Ilustrasi. Foto: Medcom.id/Novi Adavid.
Jakarta: Kementerian Pertanian (Kementan) mengungkapkan penurunan produksi
beras pada 2023 sebesar 0,44 juta ton diakibatkan oleh persoalan ketersediaan dan aksesibilitas terhadap pupuk bersubsidi.
"Pertama volume pupuk bersubsidi yang terus dikurangi dan pada 2024 hanya tinggal 50 persen dibandingkan 2018," ucap Sekretaris Jenderal Kementan Prihasto Setyanto saat RDP dengan Komisi IV DPR RI pada Rabu, 19 Juni 2024.
Kedua, sambung Prihasto, tercatat sebanyak 17 persen sampai 20 persen petani tidak dapat menggunakan kartu taninya untuk menebus pupuk. Lalu permasalahan selanjutnya adalah petani hanya diberi pupuk untuk satu kali tanam.
"Keempat, sekitar 30 juta petani anggota lembaga masyarakat desa hutan tidak menerima pupuk," jelas dia.
Atasi permasalahan pupuk
Oleh karena itu, ungkap Prihasto, dalam mengatasi permasalahan pupuk pemerintah saat ini telah mengambil kebijakan tata kelola pupuk.

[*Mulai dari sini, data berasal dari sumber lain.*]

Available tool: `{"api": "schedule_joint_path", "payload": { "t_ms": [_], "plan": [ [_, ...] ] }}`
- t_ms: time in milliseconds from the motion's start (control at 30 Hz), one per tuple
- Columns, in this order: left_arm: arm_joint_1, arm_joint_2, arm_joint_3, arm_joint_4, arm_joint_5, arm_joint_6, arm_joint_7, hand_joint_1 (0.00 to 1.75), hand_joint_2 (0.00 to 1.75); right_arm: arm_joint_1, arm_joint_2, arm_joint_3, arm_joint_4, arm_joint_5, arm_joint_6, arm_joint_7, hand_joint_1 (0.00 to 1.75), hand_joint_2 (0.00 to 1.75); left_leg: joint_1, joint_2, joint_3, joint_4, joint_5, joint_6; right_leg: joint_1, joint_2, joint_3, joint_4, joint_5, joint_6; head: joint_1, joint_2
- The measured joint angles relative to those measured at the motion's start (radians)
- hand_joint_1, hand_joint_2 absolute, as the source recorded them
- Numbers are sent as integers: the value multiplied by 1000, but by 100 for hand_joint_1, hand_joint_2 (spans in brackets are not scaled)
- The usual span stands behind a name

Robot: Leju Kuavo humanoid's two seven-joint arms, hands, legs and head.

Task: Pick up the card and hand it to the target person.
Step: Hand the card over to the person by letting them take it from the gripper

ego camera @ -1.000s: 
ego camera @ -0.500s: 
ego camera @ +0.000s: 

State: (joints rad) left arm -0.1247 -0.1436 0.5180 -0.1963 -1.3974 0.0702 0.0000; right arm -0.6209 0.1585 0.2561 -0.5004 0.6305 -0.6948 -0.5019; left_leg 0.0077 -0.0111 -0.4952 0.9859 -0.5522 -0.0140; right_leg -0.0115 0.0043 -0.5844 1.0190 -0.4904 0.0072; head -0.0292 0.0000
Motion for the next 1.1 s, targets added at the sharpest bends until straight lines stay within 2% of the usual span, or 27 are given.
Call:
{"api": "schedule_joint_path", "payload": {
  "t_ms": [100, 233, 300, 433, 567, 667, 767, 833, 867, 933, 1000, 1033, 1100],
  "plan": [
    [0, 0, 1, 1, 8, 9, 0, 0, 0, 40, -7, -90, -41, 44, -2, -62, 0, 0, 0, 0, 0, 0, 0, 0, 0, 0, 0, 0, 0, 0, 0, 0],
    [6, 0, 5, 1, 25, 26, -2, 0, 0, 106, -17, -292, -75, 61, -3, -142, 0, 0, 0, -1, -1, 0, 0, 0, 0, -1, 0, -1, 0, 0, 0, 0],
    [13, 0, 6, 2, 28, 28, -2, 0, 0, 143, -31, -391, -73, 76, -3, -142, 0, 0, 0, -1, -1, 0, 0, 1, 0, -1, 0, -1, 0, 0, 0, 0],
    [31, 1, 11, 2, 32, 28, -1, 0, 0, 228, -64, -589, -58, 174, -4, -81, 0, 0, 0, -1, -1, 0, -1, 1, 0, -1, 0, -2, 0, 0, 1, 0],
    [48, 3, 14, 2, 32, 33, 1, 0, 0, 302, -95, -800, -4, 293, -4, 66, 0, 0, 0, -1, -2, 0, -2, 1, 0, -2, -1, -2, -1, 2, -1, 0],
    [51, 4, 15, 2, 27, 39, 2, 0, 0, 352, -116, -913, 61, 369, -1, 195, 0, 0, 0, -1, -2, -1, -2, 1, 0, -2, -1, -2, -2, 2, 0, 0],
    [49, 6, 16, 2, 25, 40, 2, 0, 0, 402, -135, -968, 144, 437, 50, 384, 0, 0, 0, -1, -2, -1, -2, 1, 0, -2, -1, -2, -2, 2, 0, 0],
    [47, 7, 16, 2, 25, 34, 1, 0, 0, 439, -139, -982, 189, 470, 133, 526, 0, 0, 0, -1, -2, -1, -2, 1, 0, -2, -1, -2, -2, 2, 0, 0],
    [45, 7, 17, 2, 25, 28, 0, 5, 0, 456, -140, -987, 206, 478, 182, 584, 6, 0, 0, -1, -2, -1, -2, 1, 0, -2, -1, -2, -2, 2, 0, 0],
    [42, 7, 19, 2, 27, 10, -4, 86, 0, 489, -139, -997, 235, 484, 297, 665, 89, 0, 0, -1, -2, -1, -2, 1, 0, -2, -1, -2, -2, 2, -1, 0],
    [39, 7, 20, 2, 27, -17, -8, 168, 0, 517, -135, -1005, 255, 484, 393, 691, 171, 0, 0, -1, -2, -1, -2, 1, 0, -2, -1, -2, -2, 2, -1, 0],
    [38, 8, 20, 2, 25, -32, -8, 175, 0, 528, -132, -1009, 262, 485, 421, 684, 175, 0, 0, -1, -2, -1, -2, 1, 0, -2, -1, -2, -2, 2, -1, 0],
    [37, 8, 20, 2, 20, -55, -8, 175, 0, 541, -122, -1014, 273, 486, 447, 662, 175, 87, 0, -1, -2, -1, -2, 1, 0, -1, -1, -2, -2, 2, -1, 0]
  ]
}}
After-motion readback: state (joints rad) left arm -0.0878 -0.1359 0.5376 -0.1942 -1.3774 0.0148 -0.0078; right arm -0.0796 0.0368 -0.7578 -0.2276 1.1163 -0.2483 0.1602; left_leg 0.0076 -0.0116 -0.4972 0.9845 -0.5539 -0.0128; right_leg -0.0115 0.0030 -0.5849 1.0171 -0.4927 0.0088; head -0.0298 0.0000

Pertama, penambahan alokasi pupuk bersubsidi dari 4,73 juta ton pada 2023 menjadi 9,5 juta pada 2024.
"Kedua, revisi Permentan 10 Tahun 2022 terkait alokasi dan harga eceran tertinggi pupuk subsidi menjadi Permentan 1 Tahun 2024. Ketiga, beberapa perubahan mendasar kebijakan yang baru meliputi pertama penambahan jenis pupuk bersubsidi dari jumlahnya hanya urea, NPK, dan NPK formula khusus menjadi ditambahkan pupuk organik," papar Prihasto.
Selain itu, terdapat evaluasi data petani dalam e-RDKK saat ini dilakukan empat bulan sekali yang awalnya hanya setahun sekali. Selain itu, saat ini alokasi
pupuk bersubsidi tidak lagi berdasarkan sebaran bulanan tetapi hanya terinci berdasarkan jenis pupuk, jumlah pupuk, dan sebaran wilayah.
Adapun jenis komoditas yang mendapat pupuk bersubsidi untuk tanaman pangan meliputi padi, jagung, kedelai, tanaman hortikultura, cabai, bawang merah dan bawang putih, tanaman perkebunan, tebu rakyat, kopi dan kakao. "Penebusan pupuk bersubsidi saat ini dapat menggunakan KTP atau kartu tani," tutur Prihasto.